%%

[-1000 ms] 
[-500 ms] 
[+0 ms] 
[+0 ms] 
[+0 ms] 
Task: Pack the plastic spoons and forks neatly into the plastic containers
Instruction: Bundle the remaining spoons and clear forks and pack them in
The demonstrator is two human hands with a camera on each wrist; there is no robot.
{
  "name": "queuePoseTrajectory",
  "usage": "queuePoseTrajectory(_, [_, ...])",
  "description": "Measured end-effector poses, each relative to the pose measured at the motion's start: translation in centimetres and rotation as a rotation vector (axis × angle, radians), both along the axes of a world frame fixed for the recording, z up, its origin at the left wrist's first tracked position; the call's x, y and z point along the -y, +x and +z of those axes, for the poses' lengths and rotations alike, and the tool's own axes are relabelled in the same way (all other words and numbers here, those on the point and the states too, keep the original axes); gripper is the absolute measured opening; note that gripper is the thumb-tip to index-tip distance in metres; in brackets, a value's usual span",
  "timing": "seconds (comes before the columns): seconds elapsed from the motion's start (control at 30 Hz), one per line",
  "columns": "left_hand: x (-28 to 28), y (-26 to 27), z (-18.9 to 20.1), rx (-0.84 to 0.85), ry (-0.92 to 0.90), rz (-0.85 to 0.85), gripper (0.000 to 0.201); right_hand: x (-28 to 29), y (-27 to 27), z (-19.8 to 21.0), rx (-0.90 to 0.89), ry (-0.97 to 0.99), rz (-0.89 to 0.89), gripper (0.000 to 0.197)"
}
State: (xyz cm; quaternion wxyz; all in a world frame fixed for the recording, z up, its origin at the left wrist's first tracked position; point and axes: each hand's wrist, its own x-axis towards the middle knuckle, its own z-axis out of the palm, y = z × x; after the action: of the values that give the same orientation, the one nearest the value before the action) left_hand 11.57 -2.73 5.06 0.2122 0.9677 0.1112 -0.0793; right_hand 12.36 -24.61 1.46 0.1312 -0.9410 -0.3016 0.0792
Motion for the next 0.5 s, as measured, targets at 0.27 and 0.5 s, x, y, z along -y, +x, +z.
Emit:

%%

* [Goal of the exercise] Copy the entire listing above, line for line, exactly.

* [Exercise solution]
[-1000 ms] 
[-500 ms] 
[+0 ms] 
[+0 ms] 
[+0 ms] 
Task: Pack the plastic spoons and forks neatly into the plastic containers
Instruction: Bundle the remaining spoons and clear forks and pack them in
The demonstrator is two human hands with a camera on each wrist; there is no robot.
{
  "name": "queuePoseTrajectory",
  "usage": "queuePoseTrajectory(_, [_, ...])",
  "description": "Measured end-effector poses, each relative to the pose measured at the motion's start: translation in centimetres and rotation as a rotation vector (axis × angle, radians), both along the axes of a world frame fixed for the recording, z up, its origin at the left wrist's first tracked position; the call's x, y and z point along the -y, +x and +z of those axes, for the poses' lengths and rotations alike, and the tool's own axes are relabelled in the same way (all other words and numbers here, those on the point and the states too, keep the original axes); gripper is the absolute measured opening; note that gripper is the thumb-tip to index-tip distance in metres; in brackets, a value's usual span",
  "timing": "seconds (comes before the columns): seconds elapsed from the motion's start (control at 30 Hz), one per line",
  "columns": "left_hand: x (-28 to 28), y (-26 to 27), z (-18.9 to 20.1), rx (-0.84 to 0.85), ry (-0.92 to 0.90), rz (-0.85 to 0.85), gripper (0.000 to 0.201); right_hand: x (-28 to 29), y (-27 to 27), z (-19.8 to 21.0), rx (-0.90 to 0.89), ry (-0.97 to 0.99), rz (-0.89 to 0.89), gripper (0.000 to 0.197)"
}
State: (xyz cm; quaternion wxyz; all in a world frame fixed for the recording, z up, its origin at the left wrist's first tracked position; point and axes: each hand's wrist, its own x-axis towards the middle knuckle, its own z-axis out of the palm, y = z × x; after the action: of the values that give the same orientation, the one nearest the value before the action) left_hand 11.57 -2.73 5.06 0.2122 0.9677 0.1112 -0.0793; right_hand 12.36 -24.61 1.46 0.1312 -0.9410 -0.3016 0.0792
Motion for the next 0.5 s, as measured, targets at 0.27 and 0.5 s, x, y, z along -y, +x, +z.
Emit:

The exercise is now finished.